**WHAT TO PRODUCE**
Exactly the lines from the one with "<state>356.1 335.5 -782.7" to the end of the data below should be set down, and no others.

____

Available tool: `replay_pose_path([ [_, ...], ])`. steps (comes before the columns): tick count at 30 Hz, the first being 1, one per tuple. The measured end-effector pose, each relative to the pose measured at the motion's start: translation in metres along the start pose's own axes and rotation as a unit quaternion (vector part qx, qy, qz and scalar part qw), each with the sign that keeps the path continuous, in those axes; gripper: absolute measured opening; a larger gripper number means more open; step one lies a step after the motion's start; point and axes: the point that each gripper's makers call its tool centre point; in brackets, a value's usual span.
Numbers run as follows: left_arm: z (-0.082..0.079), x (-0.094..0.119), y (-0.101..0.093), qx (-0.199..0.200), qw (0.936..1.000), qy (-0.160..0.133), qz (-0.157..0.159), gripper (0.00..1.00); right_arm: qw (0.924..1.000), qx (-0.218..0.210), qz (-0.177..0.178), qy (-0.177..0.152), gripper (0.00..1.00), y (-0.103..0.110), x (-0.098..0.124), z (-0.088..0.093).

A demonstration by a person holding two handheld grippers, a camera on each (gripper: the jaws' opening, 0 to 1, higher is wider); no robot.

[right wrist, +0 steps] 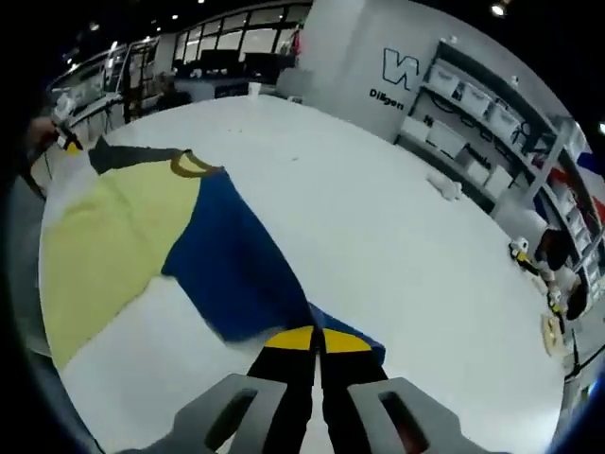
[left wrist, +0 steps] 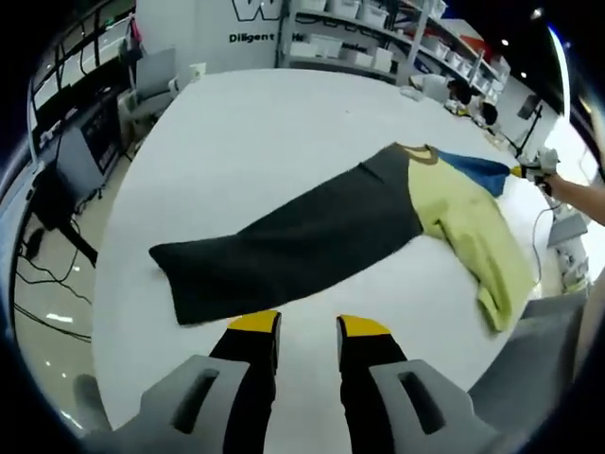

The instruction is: Fold the garment on the visible template until the final outline fits inside the template.

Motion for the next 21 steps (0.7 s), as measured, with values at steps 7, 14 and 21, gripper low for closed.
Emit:
replay_pose_path([
  [7, 0.004, 0.007, -0.007, 0.005, 1.0000, -0.003, 0.000, 0.24, 0.9995, 0.026, 0.003, -0.020, 0.00, 0.014, 0.012, 0.000],
  [14, 0.003, 0.014, -0.019, 0.002, 1.0000, -0.006, 0.004, 0.24, 0.9934, -0.073, 0.086, -0.020, 0.16, -0.024, 0.016, 0.029],
  [21, 0.007, 0.022, -0.032, 0.004, 1.0000, -0.004, 0.004, 0.23, 0.9865, -0.149, 0.064, 0.022, 0.19, -0.020, 0.006, 0.080],
])
Point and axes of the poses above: the point that each gripper's makers call its tool centre point, and the gripper's own axes: x roughly backward along the fingers, y roughly to its left, z roughly out of its underside, and after that the axes turned 9 degrees about -y, right-handed
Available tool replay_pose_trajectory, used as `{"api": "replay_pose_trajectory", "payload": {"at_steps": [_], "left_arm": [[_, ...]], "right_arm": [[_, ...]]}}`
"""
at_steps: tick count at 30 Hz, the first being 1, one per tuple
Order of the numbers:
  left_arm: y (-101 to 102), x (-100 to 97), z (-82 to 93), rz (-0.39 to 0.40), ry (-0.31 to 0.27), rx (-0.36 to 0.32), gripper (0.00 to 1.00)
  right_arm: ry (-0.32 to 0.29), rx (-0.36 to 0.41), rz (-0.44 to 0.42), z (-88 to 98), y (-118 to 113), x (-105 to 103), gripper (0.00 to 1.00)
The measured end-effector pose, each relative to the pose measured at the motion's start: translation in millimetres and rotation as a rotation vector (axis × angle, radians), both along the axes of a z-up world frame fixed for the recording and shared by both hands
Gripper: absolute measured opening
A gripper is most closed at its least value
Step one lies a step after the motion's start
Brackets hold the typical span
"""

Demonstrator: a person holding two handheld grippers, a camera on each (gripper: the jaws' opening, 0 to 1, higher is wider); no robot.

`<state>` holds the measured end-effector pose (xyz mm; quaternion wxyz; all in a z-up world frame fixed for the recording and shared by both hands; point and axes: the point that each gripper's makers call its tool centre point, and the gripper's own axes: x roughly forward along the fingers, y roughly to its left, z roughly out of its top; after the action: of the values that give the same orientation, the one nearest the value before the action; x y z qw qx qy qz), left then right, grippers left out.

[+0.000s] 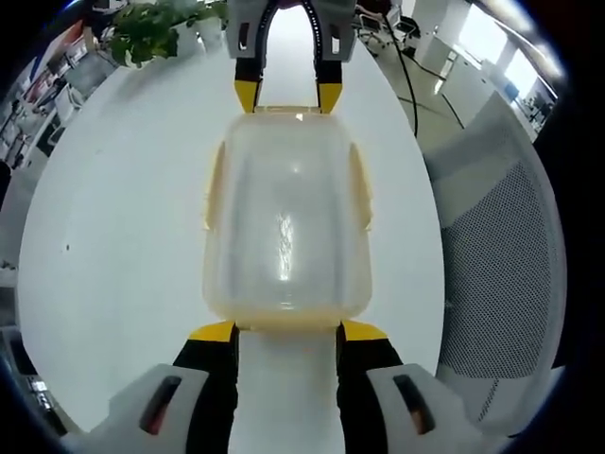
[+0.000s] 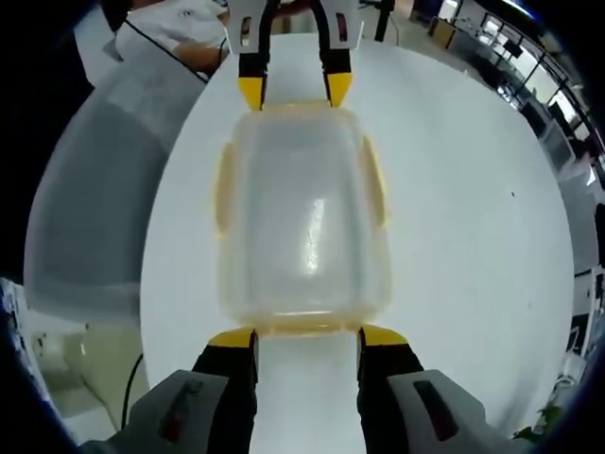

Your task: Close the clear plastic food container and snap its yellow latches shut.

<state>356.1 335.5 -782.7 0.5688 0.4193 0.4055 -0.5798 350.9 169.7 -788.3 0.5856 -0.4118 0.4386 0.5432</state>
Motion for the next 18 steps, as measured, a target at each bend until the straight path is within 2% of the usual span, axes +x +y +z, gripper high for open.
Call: {"api": "replay_pose_trajectory", "payload": {"at_steps": [3, 8, 18], "left_arm": [[2, -0.1, -0.1, 0.005, -0.004, -0.016, 0.4], [8, -3.9, -5.6, 0.025, 0.01, -0.001, 0.4], [4, -3.1, -0.2, 0.045, 0.018, -0.024, 0.43]], "right_arm": [[-0.023, 0.01, 0.012, 0.2, -3, -2, 0.43], [-0.003, 0.006, -0.028, 1.3, -11, -5, 0.44], [0.01, 0.013, -0.073, 3.9, -13, -3, 0.44]]}}
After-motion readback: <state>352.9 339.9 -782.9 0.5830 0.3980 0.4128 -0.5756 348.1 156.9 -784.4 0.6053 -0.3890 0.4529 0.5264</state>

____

**OUTPUT OF THE EXERCISE**
<state>356.1 335.5 -782.7 0.5688 0.4193 0.4055 -0.5798 350.9 169.7 -788.3 0.5856 -0.4118 0.4386 0.5432</state>
Motion for the next 18 steps, as measured, a target at each bend until the straight path is within 2% of the usual span, axes +x +y +z, gripper high for open.
Call: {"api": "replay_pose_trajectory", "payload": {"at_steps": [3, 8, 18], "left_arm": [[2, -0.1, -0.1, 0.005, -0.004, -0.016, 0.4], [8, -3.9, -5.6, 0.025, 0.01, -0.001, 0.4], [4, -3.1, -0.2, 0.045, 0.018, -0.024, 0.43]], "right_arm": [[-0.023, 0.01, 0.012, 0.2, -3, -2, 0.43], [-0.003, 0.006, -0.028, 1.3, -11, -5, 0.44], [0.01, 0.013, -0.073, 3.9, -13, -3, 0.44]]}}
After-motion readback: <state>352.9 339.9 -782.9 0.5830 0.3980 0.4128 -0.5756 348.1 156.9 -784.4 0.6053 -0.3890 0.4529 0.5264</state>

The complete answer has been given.